**ASSIGNED TASK:**
Reproduce, please, only the lines from the first line below to the line containing "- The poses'", inclusive.

BEGIN RECORDS SHOWN

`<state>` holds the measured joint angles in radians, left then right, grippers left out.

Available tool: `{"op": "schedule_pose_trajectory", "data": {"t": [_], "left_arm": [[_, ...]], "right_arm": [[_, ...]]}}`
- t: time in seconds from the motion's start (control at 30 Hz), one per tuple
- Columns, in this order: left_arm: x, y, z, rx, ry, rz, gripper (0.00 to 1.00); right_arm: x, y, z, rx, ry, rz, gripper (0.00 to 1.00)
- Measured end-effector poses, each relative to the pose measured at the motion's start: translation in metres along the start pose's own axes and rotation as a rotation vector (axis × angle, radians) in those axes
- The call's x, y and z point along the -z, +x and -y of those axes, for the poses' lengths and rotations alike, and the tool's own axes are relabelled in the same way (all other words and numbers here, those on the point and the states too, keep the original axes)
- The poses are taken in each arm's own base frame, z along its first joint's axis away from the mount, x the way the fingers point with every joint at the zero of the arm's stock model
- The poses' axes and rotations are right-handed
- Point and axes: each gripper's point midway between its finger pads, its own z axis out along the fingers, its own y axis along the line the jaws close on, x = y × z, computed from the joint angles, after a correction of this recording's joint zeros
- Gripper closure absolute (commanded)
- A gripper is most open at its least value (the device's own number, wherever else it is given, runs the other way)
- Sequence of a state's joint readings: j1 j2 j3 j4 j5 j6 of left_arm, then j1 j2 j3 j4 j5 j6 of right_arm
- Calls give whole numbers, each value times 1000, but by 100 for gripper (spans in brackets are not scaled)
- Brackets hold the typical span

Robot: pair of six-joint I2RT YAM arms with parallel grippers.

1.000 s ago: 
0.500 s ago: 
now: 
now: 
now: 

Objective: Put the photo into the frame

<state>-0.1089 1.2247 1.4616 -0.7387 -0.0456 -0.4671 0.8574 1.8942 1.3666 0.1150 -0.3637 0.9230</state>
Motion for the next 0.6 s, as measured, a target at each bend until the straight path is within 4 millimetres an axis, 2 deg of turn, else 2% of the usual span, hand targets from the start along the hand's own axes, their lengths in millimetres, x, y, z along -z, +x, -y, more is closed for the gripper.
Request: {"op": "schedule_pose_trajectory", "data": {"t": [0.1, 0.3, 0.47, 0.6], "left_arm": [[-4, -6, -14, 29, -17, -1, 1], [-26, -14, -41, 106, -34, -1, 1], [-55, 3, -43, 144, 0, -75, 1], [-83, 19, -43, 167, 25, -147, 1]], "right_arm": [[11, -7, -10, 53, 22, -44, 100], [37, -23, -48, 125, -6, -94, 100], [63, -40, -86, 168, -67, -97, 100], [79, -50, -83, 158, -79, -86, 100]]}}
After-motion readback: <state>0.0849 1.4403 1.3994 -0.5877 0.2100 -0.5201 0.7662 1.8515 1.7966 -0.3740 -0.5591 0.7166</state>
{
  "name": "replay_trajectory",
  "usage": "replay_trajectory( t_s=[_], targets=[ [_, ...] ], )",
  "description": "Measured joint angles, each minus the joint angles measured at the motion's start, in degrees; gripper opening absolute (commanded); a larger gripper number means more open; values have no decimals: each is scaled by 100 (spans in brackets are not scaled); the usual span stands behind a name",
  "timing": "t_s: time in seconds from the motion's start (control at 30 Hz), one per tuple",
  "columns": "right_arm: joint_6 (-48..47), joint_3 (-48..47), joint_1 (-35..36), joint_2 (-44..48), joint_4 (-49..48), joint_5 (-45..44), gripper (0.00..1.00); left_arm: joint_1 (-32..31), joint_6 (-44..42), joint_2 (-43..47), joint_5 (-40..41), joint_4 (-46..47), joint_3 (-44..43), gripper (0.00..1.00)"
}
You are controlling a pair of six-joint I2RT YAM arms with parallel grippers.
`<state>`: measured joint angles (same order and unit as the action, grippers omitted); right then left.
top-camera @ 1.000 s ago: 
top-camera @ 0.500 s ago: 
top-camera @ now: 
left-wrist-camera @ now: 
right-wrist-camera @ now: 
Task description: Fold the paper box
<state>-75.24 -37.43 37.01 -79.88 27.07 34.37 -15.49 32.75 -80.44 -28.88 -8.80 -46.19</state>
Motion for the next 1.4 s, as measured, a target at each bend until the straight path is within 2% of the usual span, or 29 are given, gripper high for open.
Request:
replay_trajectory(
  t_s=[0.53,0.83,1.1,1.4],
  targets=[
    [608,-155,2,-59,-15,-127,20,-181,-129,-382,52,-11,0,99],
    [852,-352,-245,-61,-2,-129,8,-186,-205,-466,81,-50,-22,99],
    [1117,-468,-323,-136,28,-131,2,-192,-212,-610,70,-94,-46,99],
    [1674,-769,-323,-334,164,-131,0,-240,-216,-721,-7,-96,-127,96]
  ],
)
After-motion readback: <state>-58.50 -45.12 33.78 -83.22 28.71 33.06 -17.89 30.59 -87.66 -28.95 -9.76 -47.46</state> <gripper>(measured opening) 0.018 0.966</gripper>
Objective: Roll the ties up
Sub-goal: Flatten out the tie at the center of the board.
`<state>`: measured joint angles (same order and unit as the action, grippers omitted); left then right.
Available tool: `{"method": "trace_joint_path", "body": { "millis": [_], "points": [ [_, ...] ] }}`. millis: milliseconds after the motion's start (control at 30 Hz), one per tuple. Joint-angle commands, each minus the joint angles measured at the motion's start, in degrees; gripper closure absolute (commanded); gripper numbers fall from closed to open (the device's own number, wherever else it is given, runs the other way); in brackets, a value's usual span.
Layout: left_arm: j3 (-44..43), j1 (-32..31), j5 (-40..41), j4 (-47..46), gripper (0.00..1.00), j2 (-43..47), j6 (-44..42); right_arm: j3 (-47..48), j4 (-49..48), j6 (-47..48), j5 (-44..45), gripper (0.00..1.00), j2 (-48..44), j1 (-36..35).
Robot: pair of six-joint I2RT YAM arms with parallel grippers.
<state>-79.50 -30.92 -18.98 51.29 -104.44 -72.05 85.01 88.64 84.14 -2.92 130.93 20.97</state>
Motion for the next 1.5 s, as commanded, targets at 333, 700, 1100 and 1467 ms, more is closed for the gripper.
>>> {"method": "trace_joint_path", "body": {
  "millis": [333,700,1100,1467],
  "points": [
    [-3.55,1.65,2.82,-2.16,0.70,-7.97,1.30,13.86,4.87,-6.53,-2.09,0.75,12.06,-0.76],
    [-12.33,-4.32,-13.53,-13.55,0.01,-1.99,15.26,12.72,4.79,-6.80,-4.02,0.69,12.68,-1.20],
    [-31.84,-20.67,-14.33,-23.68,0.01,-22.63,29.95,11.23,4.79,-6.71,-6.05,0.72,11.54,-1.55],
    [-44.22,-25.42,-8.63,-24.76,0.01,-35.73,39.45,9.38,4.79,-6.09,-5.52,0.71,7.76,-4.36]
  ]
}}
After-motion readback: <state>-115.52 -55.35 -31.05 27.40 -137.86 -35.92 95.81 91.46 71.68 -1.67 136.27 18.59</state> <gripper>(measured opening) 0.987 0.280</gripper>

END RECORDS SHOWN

**ANSWER SECTION:**
`<state>` holds the measured joint angles in radians, left then right, grippers left out.

Available tool: `{"op": "schedule_pose_trajectory", "data": {"t": [_], "left_arm": [[_, ...]], "right_arm": [[_, ...]]}}`
- t: time in seconds from the motion's start (control at 30 Hz), one per tuple
- Columns, in this order: left_arm: x, y, z, rx, ry, rz, gripper (0.00 to 1.00); right_arm: x, y, z, rx, ry, rz, gripper (0.00 to 1.00)
- Measured end-effector poses, each relative to the pose measured at the motion's start: translation in metres along the start pose's own axes and rotation as a rotation vector (axis × angle, radians) in those axes
- The call's x, y and z point along the -z, +x and -y of those axes, for the poses' lengths and rotations alike, and the tool's own axes are relabelled in the same way (all other words and numbers here, those on the point and the states too, keep the original axes)
- The poses are taken in each arm's own base frame, z along its first joint's axis away from the mount, x the way the fingers point with every joint at the zero of the arm's stock model
- The poses' axes and rotations are right-handed

The response to this exercise has been given in full.